* The UN health agency raises the alert level 4 on a scale of six
* It is found that the virus passes from person to person, but not so rampant
* The organization warns that no country is immune to the spread of the virus
* However, it is recommended to treat the virus with antiviral and no travel ban
* In Spain there are 26 patients under observation, but only one confirmed
* The most frequent questions and answers about the virus of swine influenza
* How some tips
Visit our interactive map of places affected by the flu
* Telephone hotline for citizens in Spain: 901 400 100
Director of Public Health at the WHO says that the response to the epidemic has been "extraordinary" and that they were prepared for bird flu.
Go to photo gallery swine influenza in the five continents
Passengers walk in front of a electronic bulletin board at the airport in Frankfurt Main, Germany. Departures and arrivals of flights remained unchanged for now in most European airports, despite suspected cases of swine flu in territorios.EFE / Boris Roessler
RTVE.es / GENEVA AGENCIAS 28.04.2009 - 08:50 hla World Health Organization (WHO) has raised the alert level for pandemic influenza swine from level 3 to 4 (on a scale of six) but without reaching recommend the restriction of movement. While in Mexico and about 150 are likely dead due to illness.
The director general of the UN agency, Margaret Chan, has taken this decision after consulting with the expert committee of WHO. Level 4 is ordered when it is verified that the A/H1N1 virus is transmitted from person to person.
Director of Public Health, WHO, Maria Neira, explained on Radio National that "containment measures are not effective" and now tries to avoid "local transmission".
She noted that health authorities were "ready" because the experience of four or five years of bird flu has served to "improve the ability to react." Overall, Neira has praised the transparency and "extraordinary speed with which individual countries have acted with a degree of coordination" unprecedented. "
Neira has also stressed that the virus circulating "the closure of borders does not arise" and now there are insufficient data to assess whether Mexico has reacted appropriately against swine flu.
More shots
The assistant director of WHO, Keiji Fukuda, along the same lines said in a press conference that "experience shows that the travel restrictions and border closures have little effect on curbing the movement of the virus."

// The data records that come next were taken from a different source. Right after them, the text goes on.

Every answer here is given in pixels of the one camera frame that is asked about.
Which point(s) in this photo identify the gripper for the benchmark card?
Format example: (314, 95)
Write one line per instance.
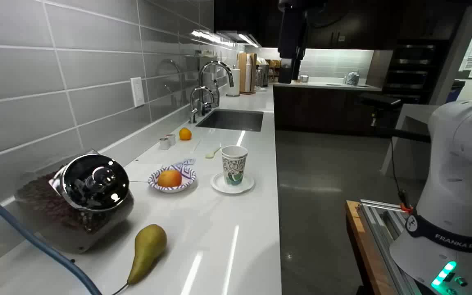
(291, 28)

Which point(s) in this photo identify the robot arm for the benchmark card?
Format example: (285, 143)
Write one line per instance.
(457, 164)

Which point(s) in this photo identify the patterned paper cup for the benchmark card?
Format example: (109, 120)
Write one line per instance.
(234, 166)

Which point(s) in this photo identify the small white plate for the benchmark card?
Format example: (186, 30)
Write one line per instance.
(219, 185)

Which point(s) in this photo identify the small white cup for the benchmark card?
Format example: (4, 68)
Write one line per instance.
(164, 144)
(172, 138)

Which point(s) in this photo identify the patterned paper plate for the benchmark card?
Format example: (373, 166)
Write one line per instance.
(187, 178)

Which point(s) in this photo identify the glass jar of coffee beans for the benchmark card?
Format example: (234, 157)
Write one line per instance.
(80, 196)

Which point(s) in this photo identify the small metal pot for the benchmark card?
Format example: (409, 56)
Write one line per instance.
(304, 78)

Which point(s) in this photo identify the wooden cutting boards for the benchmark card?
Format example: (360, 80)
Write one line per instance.
(246, 73)

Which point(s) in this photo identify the paper towel roll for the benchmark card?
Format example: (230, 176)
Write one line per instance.
(233, 82)

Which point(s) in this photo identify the silvery bag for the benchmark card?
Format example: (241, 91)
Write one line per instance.
(352, 78)

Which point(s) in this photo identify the tall chrome tap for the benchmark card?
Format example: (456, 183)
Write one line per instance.
(219, 64)

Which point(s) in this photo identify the under cabinet light strip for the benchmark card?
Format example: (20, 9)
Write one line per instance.
(223, 39)

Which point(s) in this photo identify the sink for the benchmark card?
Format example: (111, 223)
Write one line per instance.
(232, 120)

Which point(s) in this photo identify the small chrome tap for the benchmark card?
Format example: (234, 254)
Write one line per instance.
(197, 96)

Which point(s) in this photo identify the pale plastic spoon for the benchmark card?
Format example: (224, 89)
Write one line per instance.
(210, 154)

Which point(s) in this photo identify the dark shelf unit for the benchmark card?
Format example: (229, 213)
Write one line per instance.
(412, 69)

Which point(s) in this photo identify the orange fruit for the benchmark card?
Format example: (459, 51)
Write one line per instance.
(169, 178)
(185, 134)

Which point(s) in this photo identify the grey table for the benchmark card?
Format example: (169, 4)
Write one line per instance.
(416, 112)

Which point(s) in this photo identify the orange clamp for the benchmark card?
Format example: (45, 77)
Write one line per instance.
(405, 207)

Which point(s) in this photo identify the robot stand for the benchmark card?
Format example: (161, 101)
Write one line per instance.
(373, 241)

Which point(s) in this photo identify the green pear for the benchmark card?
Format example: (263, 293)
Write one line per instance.
(148, 250)

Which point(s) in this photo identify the camera on mount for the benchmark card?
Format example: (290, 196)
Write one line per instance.
(379, 101)

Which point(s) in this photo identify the white wall socket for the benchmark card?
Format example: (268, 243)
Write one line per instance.
(137, 92)

WHO promotes the continued production of vaccines for the common flu (seasonal), as it helps to neutralize the virus of swine influenza, while working to create a specific vaccine against it, which can take between 4 and 6 months and several months to manufacture in large quantities.

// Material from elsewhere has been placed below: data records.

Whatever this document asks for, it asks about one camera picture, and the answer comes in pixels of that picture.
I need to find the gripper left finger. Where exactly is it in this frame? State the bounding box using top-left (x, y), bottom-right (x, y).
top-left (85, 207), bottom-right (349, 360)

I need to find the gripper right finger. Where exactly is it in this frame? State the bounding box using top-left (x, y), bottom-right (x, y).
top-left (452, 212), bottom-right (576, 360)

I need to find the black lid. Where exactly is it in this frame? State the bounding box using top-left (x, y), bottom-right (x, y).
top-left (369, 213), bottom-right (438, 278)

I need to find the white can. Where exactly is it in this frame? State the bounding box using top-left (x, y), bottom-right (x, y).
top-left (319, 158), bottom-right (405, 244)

Although not recommended restricting travel, the WHO noted that it is logical steps to be followed to avoid foreign travel, if one is sick, or go to the doctor after a trip if a person develops symptoms of flu.
Containment
This Monday was the second meeting of the WHO emergency, established in 2005, after the meeting on Saturday, a few days of the alarm set off by the many cases in Mexico regristrados.

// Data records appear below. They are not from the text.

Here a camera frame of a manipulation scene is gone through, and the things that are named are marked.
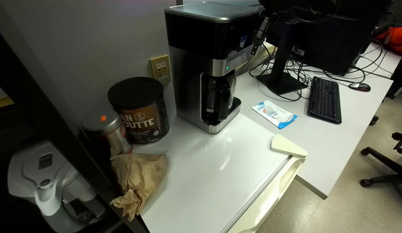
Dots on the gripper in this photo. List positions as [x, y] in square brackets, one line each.
[272, 5]

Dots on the black and silver coffeemaker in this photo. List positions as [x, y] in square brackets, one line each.
[200, 38]

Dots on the cream power strip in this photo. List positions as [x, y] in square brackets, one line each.
[262, 53]

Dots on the black computer monitor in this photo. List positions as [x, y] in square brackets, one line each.
[327, 42]

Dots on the glass coffee carafe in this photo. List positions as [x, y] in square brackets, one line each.
[218, 97]

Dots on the blue and white packet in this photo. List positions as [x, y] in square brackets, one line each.
[274, 114]

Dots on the black keyboard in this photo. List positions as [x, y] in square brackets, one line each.
[324, 99]

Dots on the cream wedge-shaped plastic piece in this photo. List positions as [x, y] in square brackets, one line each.
[286, 146]

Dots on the black computer mouse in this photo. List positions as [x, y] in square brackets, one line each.
[359, 86]

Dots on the large brown coffee can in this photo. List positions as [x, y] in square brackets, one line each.
[142, 113]

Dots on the orange fabric item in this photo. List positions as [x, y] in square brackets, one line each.
[396, 38]

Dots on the white mini fridge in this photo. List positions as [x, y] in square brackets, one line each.
[213, 174]

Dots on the white mini fridge door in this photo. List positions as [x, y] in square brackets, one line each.
[272, 197]

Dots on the small silver coffee can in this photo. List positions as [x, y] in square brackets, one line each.
[105, 129]

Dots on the black office chair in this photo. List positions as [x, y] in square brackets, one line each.
[387, 165]

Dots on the crumpled brown paper bag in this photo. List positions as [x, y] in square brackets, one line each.
[139, 178]

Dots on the white water filter pitcher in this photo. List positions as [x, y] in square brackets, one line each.
[48, 181]

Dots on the cream wall socket plate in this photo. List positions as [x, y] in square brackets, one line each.
[160, 68]

The shift to a higher phase of pandemic alert indicates, according to the WHO, which has increased the possibility of a pandemic, but it is not inevitable.
According to Fukuda, the failure to come to the stage 5 is that epidemiological data indicate that transmission between humans is not yet supported. As an example quoted the only confirmed case in Spain, for a couple of 23 years of Almansa returned from a trip to Mexico. "This is a case of a person who has returned from Mexico, but we do not see that the virus has spread from it to other people in your community."
Fukuda said that one of the questions on the crisis that still has no answer to WHO is why the disease is much worse in Mexico, where more than 20 deaths and 150 suspected and confirmed more than 1,600 patients in the other countries such as United States, where nearly all 40 cases are mild and no deaths. The other countries with confirmed cases are Canada and Scotland, where two cases were confirmed this Monday afternoon.
Swine flu, a traditional strain of subtype H1N1 that has mutated in pigs (contains genes from avian influenza, swine and human) in humans causes fever over 39 degrees, cough, severe headache, muscle aches and joints, irritation of eyes and flow trap. They recommend monitoring your condition if you have been in Mexico. So far all the cases come from there.